You're reading: China to restrict secret detentions on paper

China's authoritarian government is restricting the police's power to secretly detain people, at least on paper, announcing stricter revisions to a key criminal law Thursday after a wave of public complaints.

Scholars welcomed the changes, saying they will offer better protection of suspects and reflect increasing awareness in China of the need for stronger detainee rights.

The formal introduction of the revised criminal procedure law to the national legislature ends a half-year of speculation and debate about whether the government would give police the legal authority to do something they have long done extra-legally: disappear people for months at a time without telling their families.

Police have increasingly used the tactic over the past year to detain activist lawyers, democracy campaigners, and even internationally acclaimed artist Ai Weiwei, amid government worries about whether the popular uprisings of the Arab Spring might spread to China.

The congress, which is controlled by the ruling Communist Party, is all but certain to approve the changes when the session ends Wednesday.

While legal reformers have cheered the revisions, enforcement of most laws in China is spotty. Police and prosecutors have routinely ignored current legal provisions protecting suspects’ rights and have frequently used charges of endangering national security against dissidents.

There are two relevant articles in the law that deal with notifying families, one in regular criminal cases and the other involving a type of detention known as residential surveillance. Both have been revised to better protect detainees, though they don’t do away completely with secret detentions, scholars said.

In the case of residential surveillance, a sort of house arrest that can happen in a fixed location that is chosen by police, a detainee’s family must be notified within 24 hours unless they can’t be reached. Dissidents detained under this kind of residential surveillance are often put in suburban hotels or apartments, and many have reported being tortured by police.

"It’s not a picnic; it’s not fun," said Joshua Rosenzweig, a human rights researcher based in Hong Kong who has documented detainee accounts of residential surveillance. "It involves serious psychological and physical abuse. This is something that is facilitated by police having so much control."

Rosenzweig said abuses include being confined to bed for days at a time and holding fixed positions for hours, as well as constant police surveillance including when a detainee is using the toilet or in the shower.

"None of that is necessarily going to change because police are required to notify the family," he said. "What goes on in those so-called designated locations and how much regulation of police behavior in those places can take place is still an open question and an important question."

Still, Rosenzweig and others said the latest version of the law marks a step forward for Chinese legal reform.

Chen Guangzhong, an 82-year-old tenured professor at the Chinese University of Political Science and Law in Beijing who was critical of earlier drafts of the legislation, said the revised law marked a necessary curtailment of police powers.

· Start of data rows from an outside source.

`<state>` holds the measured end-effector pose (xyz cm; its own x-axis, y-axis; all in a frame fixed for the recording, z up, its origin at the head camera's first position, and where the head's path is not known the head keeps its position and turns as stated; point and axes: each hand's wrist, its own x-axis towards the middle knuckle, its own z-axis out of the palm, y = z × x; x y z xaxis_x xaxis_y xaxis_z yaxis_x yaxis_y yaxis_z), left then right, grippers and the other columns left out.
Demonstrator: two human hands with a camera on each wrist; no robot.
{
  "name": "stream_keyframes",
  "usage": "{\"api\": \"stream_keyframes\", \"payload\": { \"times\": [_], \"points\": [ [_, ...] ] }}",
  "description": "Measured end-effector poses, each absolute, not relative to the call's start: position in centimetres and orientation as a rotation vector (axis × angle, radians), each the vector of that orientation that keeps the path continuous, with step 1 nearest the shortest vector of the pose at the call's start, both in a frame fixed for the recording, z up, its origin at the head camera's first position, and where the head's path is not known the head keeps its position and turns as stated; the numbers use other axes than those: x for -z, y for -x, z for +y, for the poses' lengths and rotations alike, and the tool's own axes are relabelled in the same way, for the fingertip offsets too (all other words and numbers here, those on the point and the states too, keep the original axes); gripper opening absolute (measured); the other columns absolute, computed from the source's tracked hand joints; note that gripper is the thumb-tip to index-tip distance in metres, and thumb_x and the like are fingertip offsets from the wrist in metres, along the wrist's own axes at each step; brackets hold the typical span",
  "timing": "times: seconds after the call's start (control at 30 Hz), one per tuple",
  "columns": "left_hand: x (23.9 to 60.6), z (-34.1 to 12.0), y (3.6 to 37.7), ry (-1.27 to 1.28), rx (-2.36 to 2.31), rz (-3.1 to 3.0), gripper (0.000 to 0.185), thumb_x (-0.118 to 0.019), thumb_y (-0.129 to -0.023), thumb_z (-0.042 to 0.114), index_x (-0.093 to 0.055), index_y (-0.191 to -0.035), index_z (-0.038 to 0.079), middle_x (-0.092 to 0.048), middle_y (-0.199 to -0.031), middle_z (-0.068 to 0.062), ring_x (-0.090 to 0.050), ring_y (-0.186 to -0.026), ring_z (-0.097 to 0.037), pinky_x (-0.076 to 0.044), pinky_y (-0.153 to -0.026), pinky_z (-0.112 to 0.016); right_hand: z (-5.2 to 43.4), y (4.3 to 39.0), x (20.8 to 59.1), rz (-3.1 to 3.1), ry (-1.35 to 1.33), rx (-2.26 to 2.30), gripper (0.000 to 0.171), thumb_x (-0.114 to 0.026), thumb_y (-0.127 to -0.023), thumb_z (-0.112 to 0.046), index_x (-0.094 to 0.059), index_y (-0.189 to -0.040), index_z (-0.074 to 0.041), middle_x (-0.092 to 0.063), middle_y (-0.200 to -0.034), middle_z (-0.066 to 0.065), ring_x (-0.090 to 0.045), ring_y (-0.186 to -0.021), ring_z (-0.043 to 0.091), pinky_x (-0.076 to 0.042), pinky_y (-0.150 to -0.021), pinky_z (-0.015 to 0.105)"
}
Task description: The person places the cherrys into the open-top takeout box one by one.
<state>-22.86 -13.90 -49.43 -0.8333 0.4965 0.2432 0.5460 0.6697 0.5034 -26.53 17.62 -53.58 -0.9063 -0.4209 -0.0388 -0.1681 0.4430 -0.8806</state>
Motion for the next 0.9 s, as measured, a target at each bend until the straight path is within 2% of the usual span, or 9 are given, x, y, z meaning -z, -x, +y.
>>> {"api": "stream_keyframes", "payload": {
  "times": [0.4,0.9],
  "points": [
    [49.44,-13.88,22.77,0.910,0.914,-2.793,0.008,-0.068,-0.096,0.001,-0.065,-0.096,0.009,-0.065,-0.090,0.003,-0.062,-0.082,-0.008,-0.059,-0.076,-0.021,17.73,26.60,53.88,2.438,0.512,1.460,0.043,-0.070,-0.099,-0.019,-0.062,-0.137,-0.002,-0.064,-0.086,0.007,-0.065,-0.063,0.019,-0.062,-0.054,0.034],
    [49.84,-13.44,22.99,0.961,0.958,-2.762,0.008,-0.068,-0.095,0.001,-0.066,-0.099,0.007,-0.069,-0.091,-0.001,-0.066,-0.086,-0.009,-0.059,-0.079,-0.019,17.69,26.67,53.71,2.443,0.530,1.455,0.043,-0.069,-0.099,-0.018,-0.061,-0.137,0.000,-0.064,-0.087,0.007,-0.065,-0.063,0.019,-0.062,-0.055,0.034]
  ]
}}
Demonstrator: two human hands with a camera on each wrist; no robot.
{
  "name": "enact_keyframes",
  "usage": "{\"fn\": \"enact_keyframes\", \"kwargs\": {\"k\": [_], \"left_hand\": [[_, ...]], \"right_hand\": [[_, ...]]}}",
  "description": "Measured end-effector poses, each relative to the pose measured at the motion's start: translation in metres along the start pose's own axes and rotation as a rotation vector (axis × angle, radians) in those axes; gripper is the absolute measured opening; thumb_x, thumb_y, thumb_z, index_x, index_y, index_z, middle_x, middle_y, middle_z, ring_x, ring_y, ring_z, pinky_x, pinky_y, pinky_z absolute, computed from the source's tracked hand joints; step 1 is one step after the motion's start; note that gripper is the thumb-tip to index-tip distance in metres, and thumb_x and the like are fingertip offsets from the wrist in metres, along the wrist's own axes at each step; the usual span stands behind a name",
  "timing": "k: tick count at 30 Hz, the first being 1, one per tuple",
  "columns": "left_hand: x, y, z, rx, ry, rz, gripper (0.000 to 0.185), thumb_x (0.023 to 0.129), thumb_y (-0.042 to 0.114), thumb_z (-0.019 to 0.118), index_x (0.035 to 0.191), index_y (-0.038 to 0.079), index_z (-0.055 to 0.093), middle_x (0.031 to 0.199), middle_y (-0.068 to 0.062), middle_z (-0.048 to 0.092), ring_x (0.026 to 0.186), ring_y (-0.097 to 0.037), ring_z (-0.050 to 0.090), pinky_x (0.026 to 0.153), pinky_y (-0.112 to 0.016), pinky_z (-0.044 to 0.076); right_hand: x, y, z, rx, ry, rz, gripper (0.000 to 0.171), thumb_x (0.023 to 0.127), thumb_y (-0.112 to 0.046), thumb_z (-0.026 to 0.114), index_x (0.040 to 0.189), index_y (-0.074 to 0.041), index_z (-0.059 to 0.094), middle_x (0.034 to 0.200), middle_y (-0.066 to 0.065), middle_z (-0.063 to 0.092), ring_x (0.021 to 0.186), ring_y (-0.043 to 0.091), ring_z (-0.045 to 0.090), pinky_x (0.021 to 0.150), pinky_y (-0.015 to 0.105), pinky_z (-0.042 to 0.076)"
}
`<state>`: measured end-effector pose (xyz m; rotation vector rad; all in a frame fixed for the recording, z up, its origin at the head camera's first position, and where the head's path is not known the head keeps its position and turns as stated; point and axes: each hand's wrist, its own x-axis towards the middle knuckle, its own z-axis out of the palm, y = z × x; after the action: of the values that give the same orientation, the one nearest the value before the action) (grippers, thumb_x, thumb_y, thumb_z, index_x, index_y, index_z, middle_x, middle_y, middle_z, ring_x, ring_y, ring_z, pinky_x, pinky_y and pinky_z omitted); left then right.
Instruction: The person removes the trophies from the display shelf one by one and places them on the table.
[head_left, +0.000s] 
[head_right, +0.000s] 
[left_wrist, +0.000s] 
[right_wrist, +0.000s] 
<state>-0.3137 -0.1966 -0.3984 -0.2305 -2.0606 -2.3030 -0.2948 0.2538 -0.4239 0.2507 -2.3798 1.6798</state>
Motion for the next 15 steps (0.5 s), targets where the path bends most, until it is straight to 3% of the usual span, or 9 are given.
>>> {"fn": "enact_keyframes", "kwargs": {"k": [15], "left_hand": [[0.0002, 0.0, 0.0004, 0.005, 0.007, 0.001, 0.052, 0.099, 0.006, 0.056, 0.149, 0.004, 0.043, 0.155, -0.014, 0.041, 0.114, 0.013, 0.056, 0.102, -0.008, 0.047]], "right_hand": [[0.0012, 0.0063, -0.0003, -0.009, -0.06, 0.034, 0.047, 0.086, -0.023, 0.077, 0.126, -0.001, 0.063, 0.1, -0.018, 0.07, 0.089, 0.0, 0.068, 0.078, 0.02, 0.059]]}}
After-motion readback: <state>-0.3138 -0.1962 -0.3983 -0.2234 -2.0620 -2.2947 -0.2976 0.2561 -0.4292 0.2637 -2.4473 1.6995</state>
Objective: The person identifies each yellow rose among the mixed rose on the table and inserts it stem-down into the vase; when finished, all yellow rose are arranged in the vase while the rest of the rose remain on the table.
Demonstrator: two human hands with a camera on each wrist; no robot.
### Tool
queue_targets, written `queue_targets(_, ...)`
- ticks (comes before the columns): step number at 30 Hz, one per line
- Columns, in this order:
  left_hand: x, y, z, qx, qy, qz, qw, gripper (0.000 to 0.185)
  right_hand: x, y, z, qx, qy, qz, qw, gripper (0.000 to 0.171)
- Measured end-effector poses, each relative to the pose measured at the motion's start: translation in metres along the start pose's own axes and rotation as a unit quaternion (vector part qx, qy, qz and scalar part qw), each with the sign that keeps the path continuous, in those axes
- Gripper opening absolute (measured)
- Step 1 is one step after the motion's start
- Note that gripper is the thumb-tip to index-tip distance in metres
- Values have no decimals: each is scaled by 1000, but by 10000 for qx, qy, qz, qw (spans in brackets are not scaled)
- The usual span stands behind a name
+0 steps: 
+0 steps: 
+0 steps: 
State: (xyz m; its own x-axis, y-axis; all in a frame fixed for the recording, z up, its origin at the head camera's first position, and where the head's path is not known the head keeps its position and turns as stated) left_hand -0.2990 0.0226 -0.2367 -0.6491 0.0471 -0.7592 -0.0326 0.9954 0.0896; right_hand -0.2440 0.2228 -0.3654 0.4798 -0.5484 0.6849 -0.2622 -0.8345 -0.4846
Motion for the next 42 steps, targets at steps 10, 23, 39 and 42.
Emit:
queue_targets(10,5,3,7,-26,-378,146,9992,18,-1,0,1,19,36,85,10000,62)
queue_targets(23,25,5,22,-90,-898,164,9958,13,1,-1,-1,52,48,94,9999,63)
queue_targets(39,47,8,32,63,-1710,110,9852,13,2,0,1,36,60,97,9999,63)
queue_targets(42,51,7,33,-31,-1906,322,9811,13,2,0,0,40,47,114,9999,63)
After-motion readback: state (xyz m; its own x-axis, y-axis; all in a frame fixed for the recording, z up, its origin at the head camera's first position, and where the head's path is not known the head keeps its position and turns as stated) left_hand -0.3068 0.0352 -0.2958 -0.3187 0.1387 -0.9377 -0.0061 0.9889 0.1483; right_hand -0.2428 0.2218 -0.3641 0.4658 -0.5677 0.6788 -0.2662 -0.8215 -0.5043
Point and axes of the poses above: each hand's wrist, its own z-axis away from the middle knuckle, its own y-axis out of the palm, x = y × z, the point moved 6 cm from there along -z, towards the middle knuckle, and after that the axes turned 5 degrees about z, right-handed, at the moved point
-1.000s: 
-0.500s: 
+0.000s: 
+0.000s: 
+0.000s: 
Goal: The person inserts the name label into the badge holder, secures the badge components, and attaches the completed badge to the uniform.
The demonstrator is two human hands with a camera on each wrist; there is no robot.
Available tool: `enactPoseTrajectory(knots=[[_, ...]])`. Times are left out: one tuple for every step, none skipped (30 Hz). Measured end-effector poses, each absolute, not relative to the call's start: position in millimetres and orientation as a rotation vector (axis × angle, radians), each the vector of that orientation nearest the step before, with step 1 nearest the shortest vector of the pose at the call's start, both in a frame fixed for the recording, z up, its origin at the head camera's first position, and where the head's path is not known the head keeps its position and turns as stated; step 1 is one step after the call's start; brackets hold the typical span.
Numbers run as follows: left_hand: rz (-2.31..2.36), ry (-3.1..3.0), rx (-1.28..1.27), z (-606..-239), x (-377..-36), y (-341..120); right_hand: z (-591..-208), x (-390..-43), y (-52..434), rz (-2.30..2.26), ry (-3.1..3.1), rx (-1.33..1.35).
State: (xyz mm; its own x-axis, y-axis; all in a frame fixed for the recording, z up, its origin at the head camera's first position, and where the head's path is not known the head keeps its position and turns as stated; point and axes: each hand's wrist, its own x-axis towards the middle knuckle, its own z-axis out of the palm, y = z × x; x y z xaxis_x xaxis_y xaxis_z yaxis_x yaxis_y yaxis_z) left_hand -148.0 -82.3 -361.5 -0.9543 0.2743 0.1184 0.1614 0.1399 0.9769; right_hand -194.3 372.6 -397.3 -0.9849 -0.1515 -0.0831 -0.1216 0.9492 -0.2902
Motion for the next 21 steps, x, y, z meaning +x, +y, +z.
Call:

"This change is significant," he said. "It means China is making further effort in improving human rights, democracy and the rule of law. … In the past, judicial authorities had too much power."

In the case of regular criminal detention in jail or prison, families must also be notified — unless the cases involve the crimes of endangering national security or terrorism and authorities believe notifying the family would impede the investigation. Many dissidents are accused of threatening security, so the exception could still allow police to hold them secretly — but they would at least be in a formal detention facility, where abuses might be less likely to occur.

In introducing the bill, legislative vice chairman Wang Zhaoguo said the revisions are meant to address lack of notification requirements in the current law.

"Taking full account of the need for punishing crimes and protecting the rights of criminal suspects and defendants, it is necessary to strictly limit exceptions to the provision of notifying family members after a coercive measure is adopted," Wang told the National People’s Congress, which is in the middle of its 10-day annual session.

The new draft is better for detainees than the existing law, last revised in 1996, and better also than a proposed draft released in August that drew heated criticisms from the legal community and prompted tens of thousands of people to list their complaints online. Those proposals allowed residential surveillance without any notification for cases involving national security and terrorism. Activist Hu Jia, himself living under a form of house arrest, dubbed it the "KGB clause."

Rosenzweig said that public feedback was very important to realizing the final draft and noted that Chinese in general were becoming more aware of the need to protect the rights of detainees.

"They see these examples of miscarriages of justice where people have been sent to prison or sent to their execution on the basis of coerced confessions, so they know this is a problem and moreover there is a growing awareness that following procedure has something to do with protecting people from those outcomes," he said.

Aside from the changes on notification, many other amendments to the criminal procedure law also attempt to improve treatment of suspects, promising more timely access to lawyers and raising standards for use of illegally gathered evidence, among others.